La population malienne devrait en effet se rendre compte que la paix, ce n’est pas seulement l’absence de guerre, mais aussi la source de meilleures perspectives de développement économique», avait souligné la Chancelière allemande qui avait aussi rencontré le contingent allemand de la Minusma.

A noter aussi que le 1er mai 2019, la Chancelière allemande a également effectué une visite de quelques heures dans notre pays, à Gao précisément.

Elle y a rencontré les troupes allemandes de la Minusma composées d’environ 1000 éléments.

Il faut rappeler qu’en mars 2017, le gouvernement allemand avait décidé d’envoyer au Mali quatre hélicoptères de combat et quatre hélicoptères de transport ainsi que des soldats supplémentaires pour s’occuper de l’entretien et du fonctionnement de ces appareils.

 

Un partenariat discret, mais efficace

Au Mali, la Bundeswehr participe à trois missions : la mission de formation de l’Union européenne (EUTM Mali) visant à contribuer à la formation des forces armées maliennes ; la mission de formation de forces de police qui seront chargées de sécuriser les frontières ; et la MINUSMA, mandatée pour améliorer la sécurité dans le nord du pays. 

En 2019 (7-9 février 2019), le président IBK s’est à son tour rendu à Berlin à la tête d’une imposante délégation.

Une visite officielle qui a prouvé une fois de plus l’excellence des relations entre les deux pays.

A cette occasion, Mme Angela Merkel et Ibrahim Boubacar Kéita ont discuté des questions de paix, de sécurité et de croissance ainsi que du renforcement des investissements allemands au Mali.

Cette visite a été également marquée par une tableronde Mali-Allemagne pour rehausser le niveau de l’investissement allemand dans notre pays afin de créer de la valeur ajoutée et créer des opportunités d’emplois pour les jeunes. 

Le partenariat Mali-Allemagne, c’est plus de 100 projets mis en œuvre avec un coût total de plus de 282 milliards  F Cfa en 2017, a-t-on appris à cette occasion.

Et peu de partenaires bilatéraux du Mali pouvaient revendiquer autant à cette date.

Comme l’analyse pertinemment Méhidi Diakité, Premier Conseiller à l’ambassade du Mali à Berlin (en fin de mission) «le Mali est lié à l’Allemagne par une coopération discrète, pragmatique, efficace et respectueuse qui a toujours su s’adapter à nos besoins».

Sans donc céder au méprisant paternalisme de la France sur le continent, notamment dans ses anciennes colonies, Merkel a hissé le partenariat germano-africain dans une nouvelle dynamique plus portée sur le développement socio-économique que sur l’aide budgétaire.

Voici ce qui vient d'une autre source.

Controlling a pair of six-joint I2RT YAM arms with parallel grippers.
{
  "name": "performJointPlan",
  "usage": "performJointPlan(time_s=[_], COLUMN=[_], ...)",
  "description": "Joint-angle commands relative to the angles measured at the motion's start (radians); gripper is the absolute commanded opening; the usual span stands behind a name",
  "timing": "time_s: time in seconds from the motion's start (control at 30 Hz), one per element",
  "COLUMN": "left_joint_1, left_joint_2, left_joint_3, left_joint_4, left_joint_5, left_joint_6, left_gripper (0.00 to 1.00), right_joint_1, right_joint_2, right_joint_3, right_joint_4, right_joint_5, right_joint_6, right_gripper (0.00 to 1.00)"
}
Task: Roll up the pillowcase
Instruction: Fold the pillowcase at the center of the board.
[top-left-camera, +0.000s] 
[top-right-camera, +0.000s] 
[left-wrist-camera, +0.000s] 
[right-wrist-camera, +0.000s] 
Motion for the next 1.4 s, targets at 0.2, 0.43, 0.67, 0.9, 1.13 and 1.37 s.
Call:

Et son parcours en lui-même doit également inspirer en Afrique.

En effet, au moment de prendre sa retraite, elle apparaît plus que jamais comme un grand leader qui s’est imposé comme une figure majeure du monde politique mondial. 

Et cela d’autant plus qu’elle a dû imposer son style, se forgeant une image de dame de fer, quand c’était nécessaire, tout en résistant à l’usure du pouvoir.

Et l’Afrique a plus que jamais besoin aujourd’hui de ce genre de leader pour enfin exister et peser dans les relations internationales à la hauteur de son importance géostratégique, à la hauteur de son potentiel économique.

En attendant qu’une coalition se mette en place pour le choix d’un nouveau Chancelier, on peut encore savourer sa présence au devant de la scène pendant encore quelques semaines voire quelques mois.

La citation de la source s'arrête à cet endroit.